Exercise aim |
Transcribe the data exactly, omitting whatever pictures it holds.

Available data |
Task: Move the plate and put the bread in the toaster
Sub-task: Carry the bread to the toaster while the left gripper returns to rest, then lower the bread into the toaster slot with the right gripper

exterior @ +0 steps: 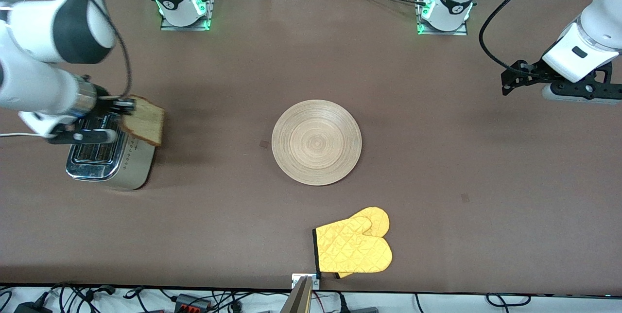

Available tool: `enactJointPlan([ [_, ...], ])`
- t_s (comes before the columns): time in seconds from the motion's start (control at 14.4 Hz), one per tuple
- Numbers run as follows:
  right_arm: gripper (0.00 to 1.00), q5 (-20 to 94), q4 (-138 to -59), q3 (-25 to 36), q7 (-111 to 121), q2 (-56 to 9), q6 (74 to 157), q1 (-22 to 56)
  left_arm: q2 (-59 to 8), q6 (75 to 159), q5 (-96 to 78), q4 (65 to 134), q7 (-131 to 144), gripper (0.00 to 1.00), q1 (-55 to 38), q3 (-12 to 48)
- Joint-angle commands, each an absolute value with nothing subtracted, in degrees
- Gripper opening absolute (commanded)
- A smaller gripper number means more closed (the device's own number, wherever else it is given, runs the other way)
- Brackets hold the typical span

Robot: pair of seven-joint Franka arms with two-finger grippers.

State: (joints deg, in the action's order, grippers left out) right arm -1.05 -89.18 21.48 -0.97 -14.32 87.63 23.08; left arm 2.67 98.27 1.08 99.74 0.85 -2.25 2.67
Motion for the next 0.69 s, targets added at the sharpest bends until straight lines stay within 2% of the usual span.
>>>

Task output |
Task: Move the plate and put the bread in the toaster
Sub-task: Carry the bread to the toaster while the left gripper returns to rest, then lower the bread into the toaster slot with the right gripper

exterior @ +0 steps: 

Available tool: `enactJointPlan([ [_, ...], ])`
- t_s (comes before the columns): time in seconds from the motion's start (control at 14.4 Hz), one per tuple
- Numbers run as follows:
  right_arm: gripper (0.00 to 1.00), q5 (-20 to 94), q4 (-138 to -59), q3 (-25 to 36), q7 (-111 to 121), q2 (-56 to 9), q6 (74 to 157), q1 (-22 to 56)
  left_arm: q2 (-59 to 8), q6 (75 to 159), q5 (-96 to 78), q4 (65 to 134), q7 (-131 to 144), gripper (0.00 to 1.00), q1 (-55 to 38), q3 (-12 to 48)
- Joint-angle commands, each an absolute value with nothing subtracted, in degrees
- Gripper opening absolute (commanded)
- A smaller gripper number means more closed (the device's own number, wherever else it is given, runs the other way)
- Brackets hold the typical span

Robot: pair of seven-joint Franka arms with two-finger grippers.

State: (joints deg, in the action's order, grippers left out) right arm -1.05 -89.18 21.48 -0.97 -14.32 87.63 23.08; left arm 2.67 98.27 1.08 99.74 0.85 -2.25 2.67
Motion for the next 0.69 s, targets added at the sharpest bends until straight lines stay within 2% of the usual span.
>>>

Nothing further remains in this exercise.